Поэзия – это образность речи. Стишки – это фигуральность речи. «Велика фигура, да дура!». Фигуральность – эпатирует и эксплуатирует воображение читателя, распускает павлиний хвост над грудой железобетонных блоков или над помойным ведром авторских умственных испражнений; фигуральность предлагает читателю иносказание как фантастику, а не фантазию или художественный вымысел, как это делает поэзия. Поэтому, фигуральность фальшива, а правдоподобность вымысла поэзии – истинна, то есть достоверностью превосходит действительность обывательских или обыкновенных глаз. У поэзии слова – на вес крови. В стишках – слова для красного словца.
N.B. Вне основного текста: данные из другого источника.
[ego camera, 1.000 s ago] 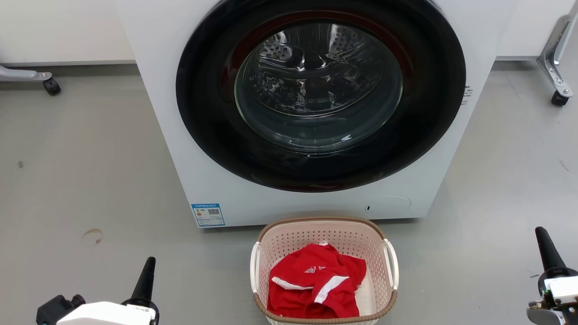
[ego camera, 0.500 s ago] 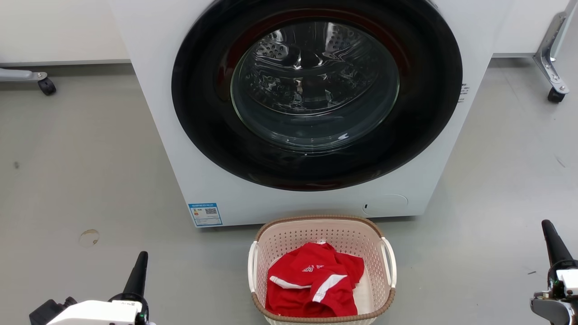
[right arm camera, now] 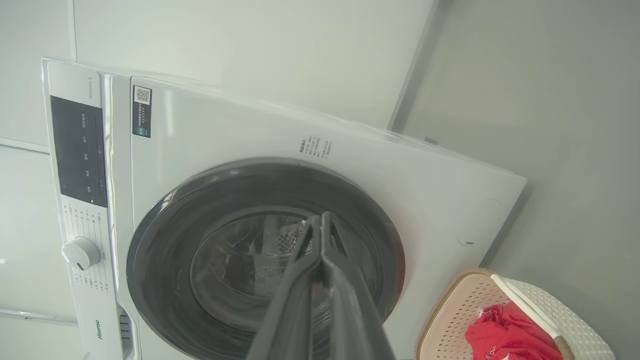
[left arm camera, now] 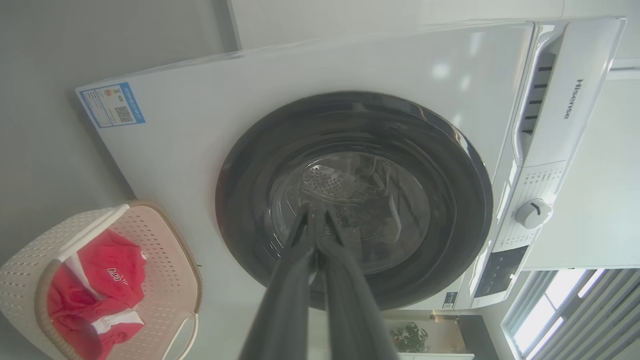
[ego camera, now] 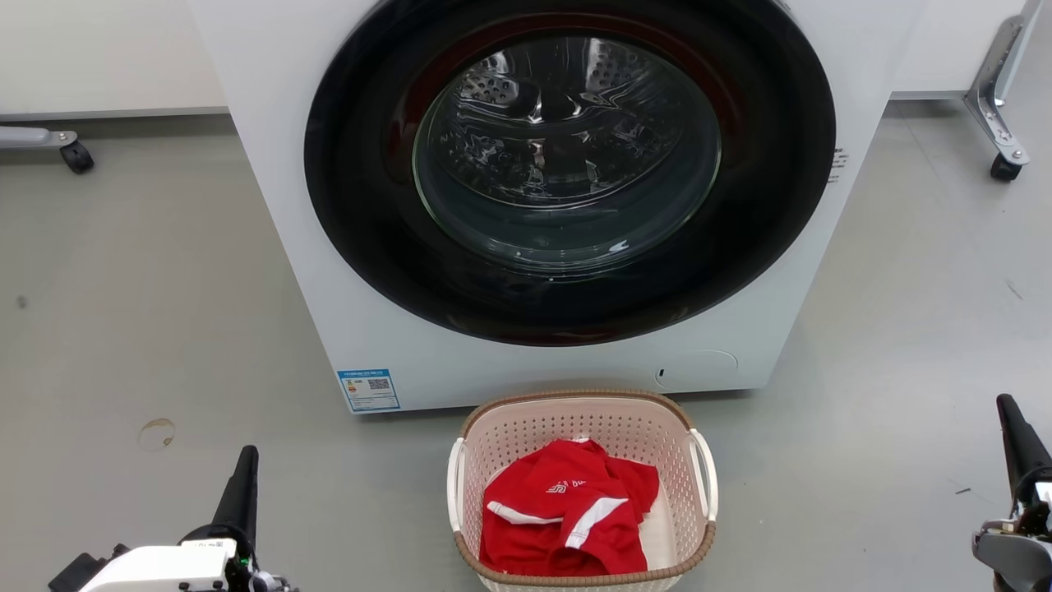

Если хочешь ничего не сказать или сказть «нечего», то скажи:
«Сад тиранит.
Подкожный эпитет горит»

С равным успехом, в рамках фигуристой, а не поэтической речи, может «гореть», скажем, подростковый эпитет или можно ляпнуть: «Парк тиранит». Всё равно это будет похоже на характеристику Билла из анекдота: «Билл недостигаемый. А почему недостигаемый? Да кому он нужен!». Дальнейшая диарея авторского мозга только подтверждает факт: недоразвитая в поэтическом отношении речь старается заблудить читателя в трёх соснах или, иначе говоря, стремится к перегреву читательского воображения, выдавая этот перегрев дымящегося от словесных несуразностей сознания за «дым отечества» или иносказание поэзии.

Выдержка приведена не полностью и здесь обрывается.